05. Juni 2014 | Bundeswehr / Verteidigung

Auf Einladung des Erdinger SPD-Bundestagsabgeordneten Ewald Schurer sowie des Personalratsvorsitzenden am Fliegerhorst Erding Johann Hofer kamen am 03. Juni 2014 Vertreter des Hauptpersonalrats beim Bundesverteidigungsministerium, der Fachgruppe Bundeswehr der Gewerkschaft ver.di sowie der Vorsitzende des Verteidigungsausschusses des Deutschen Bundestages, Dr. Hans-Peter Bartels und der verteidigungspolitische Sprecher der SPD-Bundestagsfraktion, Rainer Arnold, zu einem Fachgespräch zusammen. Am Beispiel des Standortes Erding diskutierten die Teilnehmer die schwierige Lage der Zivilbeschäftigten der Bundeswehr im Rahmen der Bundeswehrreform. Dabei kristallisierte sich nochmals heraus, dass das Bundesverteidigungsministerium noch immer keine klare Strategie für die weitere Personalentwicklung der Zivilbeschäftigten hat.

Der Vorsitzende der ver.di Bundesfachgruppe Bundeswehr, Matthias Moseler, forderte den Stillstand endlich zu beenden und Entscheidungen über die Zukunft insbesondere der rund 70.000 Zivilbeschäftigten zu treffen. Johann Hofer, der auch die Arbeitnehmer im Hauptpersonalrat beim Bundesverteidigungsministerium vertritt, kritisierte zudem, dass es bisher keine Ersatzlösungen für den Wegfall von Ausbildungswerkstätten gebe. Auszubildenden würde derzeit bei der Bundeswehr keine Perspektive geboten, so dass es in absehbarer Zeit zu Problemen in der Nachwuchsgewinnung kommen werde. Es gehe bundesweit um etwa 500 Ausbildungsplätze, die durch die Standortschließungen wegfallen werden, so Hofer.

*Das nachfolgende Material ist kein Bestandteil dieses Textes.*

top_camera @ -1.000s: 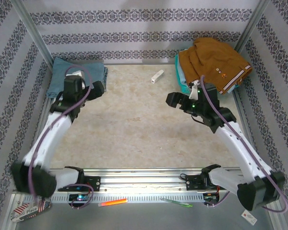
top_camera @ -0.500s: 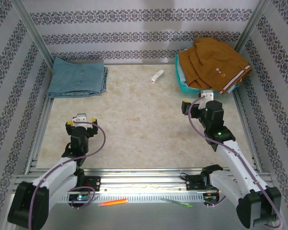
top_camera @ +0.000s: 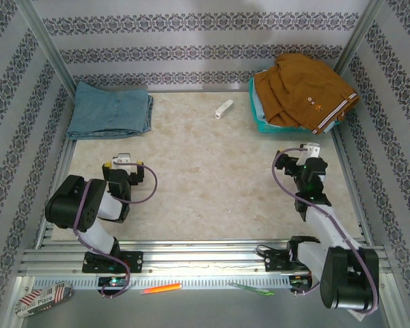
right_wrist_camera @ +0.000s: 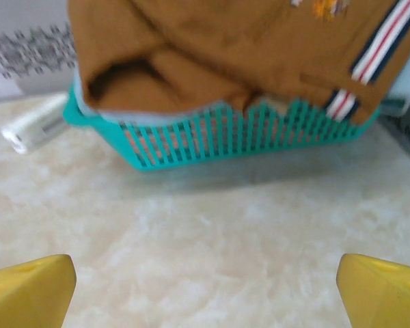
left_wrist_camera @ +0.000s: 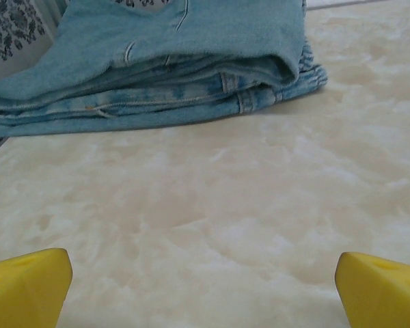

Rainer Arnold sowie der SPD-Berichterstatter im Verteidigungsausschuss für Zivilbeschäftigte Thomas Hitschler bekräftigten, dass sie eine Schwächung der Arbeitnehmerrechte im Laufe der weiteren Umsetzung der Bundeswehrreform nicht zulassen werden. „Der intensive Dialog von Vertretern der Zivilbeschäftigten mit den Fachpolitikern aus dem Verteidigungsausschuss ist auch für den Standort Erding ein wichtiges Signal. Ich werde mich weiterhin dafür einsetzen, dass die Beschäftigten am Fliegerhorst Erding schnellstmöglich Planungssicherheit bekommen!“, bekräftigte MdB Schurer.